We want to minimize the *error* (loss) of our model. To do that, we need to know generally "which way is down?"

*   **Derivative**: The slope of a function at a point. It tells you the direction of steepest ascent/descent.
*   **Gradient**: The derivative for multi-dimensional functions (like a landscape).


### 2.1 The Derivative: Sensitivity
Think of the derivative as **Sensitivity**.
If I change the input $x$ slightly, how much does the output $y$ change?

*   High derivative = Big change (Sensitive)
*   Zero derivative = No change (Flat / Minimum / Maximum)


In [None]:
# Let's visualize a loss function (Error curve)
def loss_function(w):
    return w**2  # Simple parabola

w_values = np.linspace(-3, 3, 100)
loss_values = loss_function(w_values)

plt.figure(figsize=(10, 6))
plt.plot(w_values, loss_values, label='Loss Function $L(w) = w^2$')

# Pick a point
current_w = 2.0
current_loss = loss_function(current_w)
derivative = 2 * current_w  # d/dw (w^2) = 2w

# Visualize the slope (tangent line)
plt.plot(current_w, current_loss, 'ro', markersize=10, label='Current Weight')
plt.arrow(current_w, current_loss, -1, -derivative, head_width=0.2, color='red', label='Negative Gradient (Downhill)')

plt.title(f'Gradient at w={current_w} is {derivative}. To minimize loss, go LEFT!')
plt.xlabel('Weight (w)')
plt.ylabel('Error / Loss')
plt.legend()
plt.show()


### 2.2 Gradient Descent: Walking Down the Hill
This is how models learn.
1.  Start at a random place (random weights).
2.  Look around and find the steepest way down (compute Gradient).
3.  Take a small step in that direction (Update weights).
4.  Repeat until you hit the bottom (Minimum error).

> **Analogy**: You are lost on a mountain in dense fog.
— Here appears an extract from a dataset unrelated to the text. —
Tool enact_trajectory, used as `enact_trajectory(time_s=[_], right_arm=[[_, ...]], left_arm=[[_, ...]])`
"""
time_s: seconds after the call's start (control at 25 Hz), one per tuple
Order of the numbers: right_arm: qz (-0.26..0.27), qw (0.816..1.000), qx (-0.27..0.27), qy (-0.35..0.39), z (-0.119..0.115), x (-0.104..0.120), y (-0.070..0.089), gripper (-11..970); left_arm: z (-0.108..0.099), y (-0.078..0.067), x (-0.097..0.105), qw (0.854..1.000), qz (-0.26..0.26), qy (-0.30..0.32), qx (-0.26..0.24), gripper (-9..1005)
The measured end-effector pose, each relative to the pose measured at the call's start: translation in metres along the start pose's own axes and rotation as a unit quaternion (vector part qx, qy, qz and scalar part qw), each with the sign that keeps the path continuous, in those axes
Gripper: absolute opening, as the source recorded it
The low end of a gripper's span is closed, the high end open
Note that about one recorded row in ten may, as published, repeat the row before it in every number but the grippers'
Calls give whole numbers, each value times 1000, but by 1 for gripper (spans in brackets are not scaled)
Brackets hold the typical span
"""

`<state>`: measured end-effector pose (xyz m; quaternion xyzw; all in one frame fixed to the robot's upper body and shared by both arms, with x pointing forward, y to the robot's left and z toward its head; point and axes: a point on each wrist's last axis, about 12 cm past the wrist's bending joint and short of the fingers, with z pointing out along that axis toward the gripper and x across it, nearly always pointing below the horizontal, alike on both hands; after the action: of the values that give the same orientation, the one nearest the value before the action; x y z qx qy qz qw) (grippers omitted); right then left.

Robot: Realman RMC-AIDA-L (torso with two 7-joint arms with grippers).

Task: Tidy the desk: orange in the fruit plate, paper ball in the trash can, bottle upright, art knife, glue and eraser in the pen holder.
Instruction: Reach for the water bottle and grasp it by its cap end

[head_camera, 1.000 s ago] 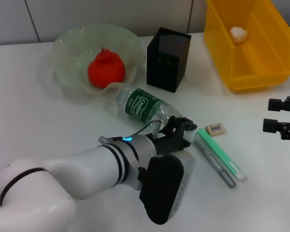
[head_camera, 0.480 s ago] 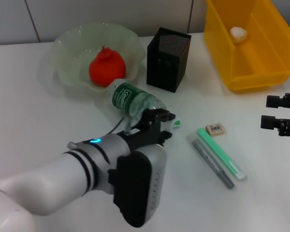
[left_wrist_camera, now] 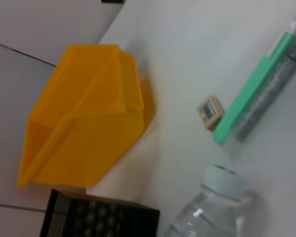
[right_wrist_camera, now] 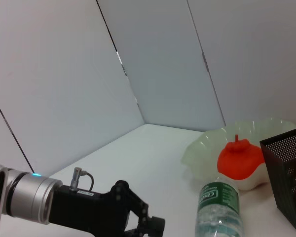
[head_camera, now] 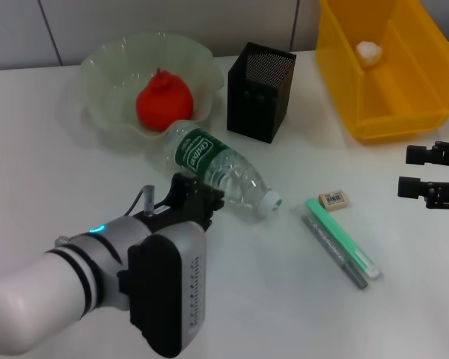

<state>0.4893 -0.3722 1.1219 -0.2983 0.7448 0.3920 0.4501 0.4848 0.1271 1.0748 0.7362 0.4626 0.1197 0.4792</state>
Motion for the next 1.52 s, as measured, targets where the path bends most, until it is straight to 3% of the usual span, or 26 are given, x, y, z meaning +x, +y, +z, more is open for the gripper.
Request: enact_trajectory(time_s=[0.2, 0.4, 0.6, 0.8, 0.92, 0.96, 1.12, 1.24, 1.28, 1.52], right_arm=[[0, 1000, 1, 0, 0, 0, 0, 764], [1, 1000, 2, 0, -1, 1, 0, 764], [2, 1000, 2, 0, -1, 1, 0, 763], [1, 1000, 2, 0, -1, 1, 0, 763], [1, 1000, 2, 0, -1, 1, 0, 763], [1, 1000, 2, 0, -1, 1, 0, 763], [2, 1000, 1, 0, -1, 1, 1, 763], [5, 1000, 2, 1, -3, 2, 1, 762], [5, 1000, 5, 3, -5, 2, 0, 762], [15, 999, 7, 47, -22, 0, 0, 762]], left_arm=[[-3, -1, -3, 1000, 6, -2, -2, 88], [-6, 5, -12, 1000, -3, -19, 5, 30], [-7, 11, -21, 999, -17, -39, 19, 189], [1, 9, -32, 998, 33, -48, 23, 387], [1, 9, -32, 998, 33, -48, 23, 536], [8, 6, -33, 996, 60, -51, 28, 586], [8, 6, -33, 996, 60, -51, 28, 652], [17, 9, -32, 996, 65, -57, 34, 702], [34, 15, -27, 995, 73, -57, 35, 719], [48, 16, -23, 994, 93, -49, 30, 800]])
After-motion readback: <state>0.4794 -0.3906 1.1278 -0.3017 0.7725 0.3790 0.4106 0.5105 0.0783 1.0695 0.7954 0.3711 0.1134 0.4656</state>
You can only feel the slope under your feet. To get to the village at the bottom, you simply feel which way goes down and take a step.


# 🎲 Part 3: Probability (Processing Uncertainty)
## "Predicting the Future in a Chaotic World"

The real world is messy. Data is noisy. Probability helps us build models that say "I am 90% sure this is a cat" rather than just "Cat".

*   **Expectation**: The "average" outcome.
*   **Variance**: How "spread out" or uncertain the data is.


### 3.1 Normal Distribution (The Bell Curve)
Most things in nature (heights, errors, noise) follow a **Normal Distribution**.
It's defined by:
*   **Mean ($\mu$)**: The center.
*   **Standard Deviation ($\sigma$)**: The width.


In [None]:
# Generate data from a normal distribution
# Mean 0, Std Dev 1
data = np.random.randn(1000)

plt.figure(figsize=(10, 6))
sns.histplot(data, kde=True, color='purple', bins=30)
plt.title('The Normal Distribution (Bell Curve)')
plt.xlabel('Value')
plt.ylabel('Frequency')

# Mark the mean
plt.axvline(np.mean(data), color='red', linestyle='--', label=f'Mean: {np.mean(data):.2f}')
plt.legend()
plt.show()


### 3.2 Bayes' Theorem: Updating Beliefs
This is the holy grail of reasoning. It tells us how to update our probability when we get new evidence.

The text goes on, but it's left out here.